After high school and college I enrolled at Bishop’s University to pursue my interests in biology. To my great surprise, I did well academically for the first time in my life. But I also found that my studies in biology created a continual tension in my mind. An important part of the creationist program was to discredit research related to the possibility of change through time.

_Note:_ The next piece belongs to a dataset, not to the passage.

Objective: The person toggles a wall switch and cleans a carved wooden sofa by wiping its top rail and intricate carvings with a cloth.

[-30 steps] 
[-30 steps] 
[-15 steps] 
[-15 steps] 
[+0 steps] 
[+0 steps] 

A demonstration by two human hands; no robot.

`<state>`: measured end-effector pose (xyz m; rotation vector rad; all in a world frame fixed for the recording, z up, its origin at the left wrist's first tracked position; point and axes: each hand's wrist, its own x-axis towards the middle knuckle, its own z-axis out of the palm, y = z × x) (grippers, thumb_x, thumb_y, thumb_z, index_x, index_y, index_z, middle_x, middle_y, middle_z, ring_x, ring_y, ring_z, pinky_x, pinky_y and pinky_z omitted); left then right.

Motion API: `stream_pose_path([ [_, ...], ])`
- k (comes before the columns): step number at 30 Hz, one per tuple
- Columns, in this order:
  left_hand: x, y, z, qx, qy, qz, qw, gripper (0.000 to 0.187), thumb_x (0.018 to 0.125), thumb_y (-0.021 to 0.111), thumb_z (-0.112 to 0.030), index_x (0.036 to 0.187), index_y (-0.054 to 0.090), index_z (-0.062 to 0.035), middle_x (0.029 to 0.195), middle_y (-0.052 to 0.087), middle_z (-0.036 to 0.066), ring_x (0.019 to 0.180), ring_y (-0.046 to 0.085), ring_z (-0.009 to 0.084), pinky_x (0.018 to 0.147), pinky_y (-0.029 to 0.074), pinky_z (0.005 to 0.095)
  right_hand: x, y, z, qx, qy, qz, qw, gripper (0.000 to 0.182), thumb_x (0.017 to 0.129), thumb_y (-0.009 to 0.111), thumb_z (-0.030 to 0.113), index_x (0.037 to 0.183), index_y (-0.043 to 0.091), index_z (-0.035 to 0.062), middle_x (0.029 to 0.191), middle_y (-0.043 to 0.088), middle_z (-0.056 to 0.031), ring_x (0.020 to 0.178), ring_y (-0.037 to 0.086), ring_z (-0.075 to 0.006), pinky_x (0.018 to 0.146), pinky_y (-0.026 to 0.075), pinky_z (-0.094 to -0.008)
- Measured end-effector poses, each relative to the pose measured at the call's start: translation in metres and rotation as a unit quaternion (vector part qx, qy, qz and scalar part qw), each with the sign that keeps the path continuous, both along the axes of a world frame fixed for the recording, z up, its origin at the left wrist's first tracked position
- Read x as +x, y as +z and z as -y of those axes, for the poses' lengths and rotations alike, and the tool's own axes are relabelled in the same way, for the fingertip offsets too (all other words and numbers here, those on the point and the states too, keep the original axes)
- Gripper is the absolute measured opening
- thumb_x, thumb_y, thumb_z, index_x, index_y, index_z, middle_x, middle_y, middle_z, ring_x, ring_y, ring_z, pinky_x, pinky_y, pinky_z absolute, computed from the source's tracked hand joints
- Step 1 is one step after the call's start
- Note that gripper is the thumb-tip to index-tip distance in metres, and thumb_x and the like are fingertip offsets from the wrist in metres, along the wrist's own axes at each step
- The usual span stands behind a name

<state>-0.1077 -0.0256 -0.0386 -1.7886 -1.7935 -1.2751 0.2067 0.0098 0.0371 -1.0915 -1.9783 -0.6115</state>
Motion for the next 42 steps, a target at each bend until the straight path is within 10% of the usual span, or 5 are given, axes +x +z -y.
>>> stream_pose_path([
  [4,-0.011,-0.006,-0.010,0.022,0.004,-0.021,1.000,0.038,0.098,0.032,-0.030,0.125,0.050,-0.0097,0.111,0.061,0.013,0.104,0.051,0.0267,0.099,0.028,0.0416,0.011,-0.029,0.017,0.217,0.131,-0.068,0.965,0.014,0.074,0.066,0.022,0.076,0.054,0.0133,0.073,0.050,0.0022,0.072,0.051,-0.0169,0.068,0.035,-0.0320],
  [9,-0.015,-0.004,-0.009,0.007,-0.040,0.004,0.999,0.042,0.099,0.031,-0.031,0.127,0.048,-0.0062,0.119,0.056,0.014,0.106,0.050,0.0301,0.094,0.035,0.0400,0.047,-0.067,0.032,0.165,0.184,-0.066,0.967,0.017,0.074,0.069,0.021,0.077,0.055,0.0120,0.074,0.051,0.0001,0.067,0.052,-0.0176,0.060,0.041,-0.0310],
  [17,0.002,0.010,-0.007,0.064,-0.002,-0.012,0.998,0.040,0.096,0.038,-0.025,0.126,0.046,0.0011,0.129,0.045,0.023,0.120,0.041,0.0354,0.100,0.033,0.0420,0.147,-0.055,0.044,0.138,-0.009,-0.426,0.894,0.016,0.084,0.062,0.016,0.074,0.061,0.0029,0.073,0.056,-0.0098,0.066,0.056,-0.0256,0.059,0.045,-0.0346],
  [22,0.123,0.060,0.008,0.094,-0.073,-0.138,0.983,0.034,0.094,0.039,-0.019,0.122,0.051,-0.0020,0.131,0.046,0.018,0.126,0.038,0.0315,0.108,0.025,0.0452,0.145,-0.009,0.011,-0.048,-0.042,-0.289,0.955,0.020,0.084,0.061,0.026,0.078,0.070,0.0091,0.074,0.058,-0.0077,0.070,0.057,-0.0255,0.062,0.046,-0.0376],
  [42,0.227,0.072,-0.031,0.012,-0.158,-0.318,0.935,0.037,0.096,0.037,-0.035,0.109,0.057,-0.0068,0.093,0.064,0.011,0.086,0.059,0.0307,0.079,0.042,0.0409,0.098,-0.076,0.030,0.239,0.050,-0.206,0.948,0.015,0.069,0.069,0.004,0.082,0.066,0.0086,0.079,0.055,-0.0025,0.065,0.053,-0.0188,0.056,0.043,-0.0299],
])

So when, as was inevitable, I took courses where evolutionary concepts were treated, I regarded them with great suspicion, and I was very critical.

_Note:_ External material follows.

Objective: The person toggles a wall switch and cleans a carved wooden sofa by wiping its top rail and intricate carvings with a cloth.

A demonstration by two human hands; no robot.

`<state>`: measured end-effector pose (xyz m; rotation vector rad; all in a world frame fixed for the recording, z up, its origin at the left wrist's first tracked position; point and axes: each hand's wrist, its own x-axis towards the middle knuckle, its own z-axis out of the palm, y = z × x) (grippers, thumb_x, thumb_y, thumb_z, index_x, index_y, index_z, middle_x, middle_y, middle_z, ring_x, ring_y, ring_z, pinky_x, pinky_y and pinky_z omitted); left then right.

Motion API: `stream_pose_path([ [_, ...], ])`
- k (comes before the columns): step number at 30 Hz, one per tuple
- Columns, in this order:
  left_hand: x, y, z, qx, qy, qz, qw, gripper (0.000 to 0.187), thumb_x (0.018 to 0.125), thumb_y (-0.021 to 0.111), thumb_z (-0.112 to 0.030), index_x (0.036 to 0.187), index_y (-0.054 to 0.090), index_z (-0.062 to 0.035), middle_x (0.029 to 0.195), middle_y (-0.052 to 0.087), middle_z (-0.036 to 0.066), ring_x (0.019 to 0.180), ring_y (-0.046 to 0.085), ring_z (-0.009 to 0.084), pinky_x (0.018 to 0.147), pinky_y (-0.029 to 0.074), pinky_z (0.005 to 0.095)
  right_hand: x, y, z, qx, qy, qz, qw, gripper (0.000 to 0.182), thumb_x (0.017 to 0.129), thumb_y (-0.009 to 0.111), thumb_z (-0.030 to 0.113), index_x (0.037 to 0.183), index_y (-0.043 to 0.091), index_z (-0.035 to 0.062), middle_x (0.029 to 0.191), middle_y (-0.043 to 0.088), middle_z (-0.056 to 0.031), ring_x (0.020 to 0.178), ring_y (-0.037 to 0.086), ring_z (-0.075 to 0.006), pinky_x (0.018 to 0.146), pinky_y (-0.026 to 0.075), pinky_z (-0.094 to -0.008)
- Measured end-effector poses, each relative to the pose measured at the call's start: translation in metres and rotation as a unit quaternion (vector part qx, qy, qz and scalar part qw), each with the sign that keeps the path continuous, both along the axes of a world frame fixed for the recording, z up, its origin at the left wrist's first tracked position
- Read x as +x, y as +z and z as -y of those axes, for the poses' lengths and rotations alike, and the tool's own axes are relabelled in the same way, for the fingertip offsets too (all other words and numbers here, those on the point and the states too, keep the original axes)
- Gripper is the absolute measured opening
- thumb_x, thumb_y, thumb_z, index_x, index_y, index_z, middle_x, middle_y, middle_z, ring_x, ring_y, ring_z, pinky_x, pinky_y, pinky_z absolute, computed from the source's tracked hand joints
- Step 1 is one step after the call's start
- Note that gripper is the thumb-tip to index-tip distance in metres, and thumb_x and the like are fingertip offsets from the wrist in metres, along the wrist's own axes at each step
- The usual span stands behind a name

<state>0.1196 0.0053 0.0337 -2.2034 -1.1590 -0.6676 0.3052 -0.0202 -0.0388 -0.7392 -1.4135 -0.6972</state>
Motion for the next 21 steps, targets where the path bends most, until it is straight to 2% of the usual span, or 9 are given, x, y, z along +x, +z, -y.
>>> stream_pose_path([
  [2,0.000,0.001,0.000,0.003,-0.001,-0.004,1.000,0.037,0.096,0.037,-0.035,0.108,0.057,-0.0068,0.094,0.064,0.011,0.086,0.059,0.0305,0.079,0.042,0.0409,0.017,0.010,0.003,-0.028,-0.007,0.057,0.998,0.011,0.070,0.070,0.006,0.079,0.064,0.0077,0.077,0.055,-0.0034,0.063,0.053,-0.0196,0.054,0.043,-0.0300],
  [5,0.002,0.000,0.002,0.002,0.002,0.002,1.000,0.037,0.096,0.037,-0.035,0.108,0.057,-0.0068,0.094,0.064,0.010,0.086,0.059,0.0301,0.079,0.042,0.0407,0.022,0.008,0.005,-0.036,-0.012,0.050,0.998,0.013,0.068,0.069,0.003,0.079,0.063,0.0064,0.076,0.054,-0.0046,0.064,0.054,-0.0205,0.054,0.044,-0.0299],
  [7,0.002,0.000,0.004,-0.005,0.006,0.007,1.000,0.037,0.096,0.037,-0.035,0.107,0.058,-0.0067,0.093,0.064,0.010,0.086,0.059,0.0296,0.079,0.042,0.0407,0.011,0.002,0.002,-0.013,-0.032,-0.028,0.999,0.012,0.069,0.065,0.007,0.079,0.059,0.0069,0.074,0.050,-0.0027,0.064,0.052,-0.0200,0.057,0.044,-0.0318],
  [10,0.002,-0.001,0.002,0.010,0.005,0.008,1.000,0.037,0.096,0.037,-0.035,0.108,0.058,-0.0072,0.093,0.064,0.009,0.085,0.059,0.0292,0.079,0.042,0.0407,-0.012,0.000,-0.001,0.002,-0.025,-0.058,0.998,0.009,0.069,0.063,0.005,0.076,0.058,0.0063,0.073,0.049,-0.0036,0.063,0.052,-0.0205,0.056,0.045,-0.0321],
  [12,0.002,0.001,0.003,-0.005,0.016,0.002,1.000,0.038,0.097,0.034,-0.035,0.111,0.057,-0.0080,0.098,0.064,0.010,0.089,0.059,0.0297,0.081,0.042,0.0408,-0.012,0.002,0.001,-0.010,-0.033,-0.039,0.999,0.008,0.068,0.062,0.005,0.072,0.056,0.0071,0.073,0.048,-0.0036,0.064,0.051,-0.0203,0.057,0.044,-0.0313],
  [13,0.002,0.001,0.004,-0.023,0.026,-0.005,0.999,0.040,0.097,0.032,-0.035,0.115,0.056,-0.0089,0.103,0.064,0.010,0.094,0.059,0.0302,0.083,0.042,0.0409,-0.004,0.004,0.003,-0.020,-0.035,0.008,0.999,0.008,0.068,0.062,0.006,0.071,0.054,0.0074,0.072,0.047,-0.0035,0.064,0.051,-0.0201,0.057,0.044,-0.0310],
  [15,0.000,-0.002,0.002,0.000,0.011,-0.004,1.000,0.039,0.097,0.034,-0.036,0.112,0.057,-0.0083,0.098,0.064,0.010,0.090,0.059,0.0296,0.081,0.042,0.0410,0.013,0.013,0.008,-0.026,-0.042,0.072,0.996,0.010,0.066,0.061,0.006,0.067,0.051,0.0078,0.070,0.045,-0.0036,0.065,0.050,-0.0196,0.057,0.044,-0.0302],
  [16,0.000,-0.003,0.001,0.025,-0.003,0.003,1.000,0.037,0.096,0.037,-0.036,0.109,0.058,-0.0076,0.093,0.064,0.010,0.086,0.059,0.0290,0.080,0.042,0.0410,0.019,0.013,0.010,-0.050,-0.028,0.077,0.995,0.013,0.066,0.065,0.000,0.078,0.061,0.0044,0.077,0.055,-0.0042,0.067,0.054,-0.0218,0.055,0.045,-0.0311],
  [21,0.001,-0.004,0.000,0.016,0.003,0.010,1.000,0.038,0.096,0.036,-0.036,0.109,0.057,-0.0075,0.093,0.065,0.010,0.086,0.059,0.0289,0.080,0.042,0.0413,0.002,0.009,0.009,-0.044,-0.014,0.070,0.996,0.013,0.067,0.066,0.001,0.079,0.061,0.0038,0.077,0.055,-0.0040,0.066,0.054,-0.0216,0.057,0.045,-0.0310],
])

This criticism, I recognize now, was not aimed at improving the paradigm by which biologists understood the natural world, but simply at destroying its credibility so as to replace it with strict creationist doctrine. Outside of class I would occasionally argue with students, championing the creationist view.
One of the other major fissures in the creationist foundation, which grew as I became more sensitive to the functional anatomies of organisms, centered largely on the differences that exist between predators and prey, carnivores and herbivores. Why were predatory organisms so well suited for hunting, capturing and killing their prey, whereas prey organisms, on the other hand, were frequently remarkably well designed for avoiding, hiding, or running from predators? These were not just behavioral differences, they were fundamental differences in anatomy and physiology.
This question troubled me because I knew from my creationist readings that prior to Adam and Eve eating of the fruit of the Tree of the Knowledge of Good and Evil, no animal had ever died on earth. Before the fall, organisms must have been either autotrophs, which made their own food (like green plants), or herbivores, that is, plant-eaters. (The death of plant cells did not count as real death.) It was far easier for me to accept that evolution had not occurred than for me to believe that there had been no death prior to the “Fall of Man.”
Huge killer dinosaurs, sharp-toothed sharks, cats, and web-spinning spiders: I could fill this post and many more with the amazing designs which enable animals to kill. Had God not designed these amazing killers? But perhaps they had not been created that way originally. If not, then what had they looked like prior to “the Fall?”

And why would an animal need to have an immune system? No microorganism could have killed it by way of infection. Why would so many animals be camouflaged, or why would so many non-poisonous animals mimic toxic or poisonous ones, if they could not die? Why would there be animals with toxic stings or bites? These would not have been needed as part of the original creation.
What would animals look like if they could not die? Certainly not like the ones we know today, whose organismal anatomy is largely, if not entirely, geared to avoiding death and sustaining life. What did carnivorous plants look like before the Fall? Where did these remarkable designs come from, and when were they created? One question led to another, but I could find no credible answers in creationist literature.

At about this time, I attended a creationist seminar series hosted by a Baptist extension seminary in Montreal, Quebec. Dr. Duane T. Gish, the young-earth creationist whom I greatly admired, was the speaker. During one of our corridor conversations, he mentioned that many organisms may have been converted by God from eating plants to eating meat when Adam and Eve sinned. However, he had to admit that the Bible was silent on this matter.
So if the Bible was silent on this purported divinely-orchestrated transformation, what other literary source was I to turn to, to shed light on this fantastic and profound change in the biology of life? I knew of none.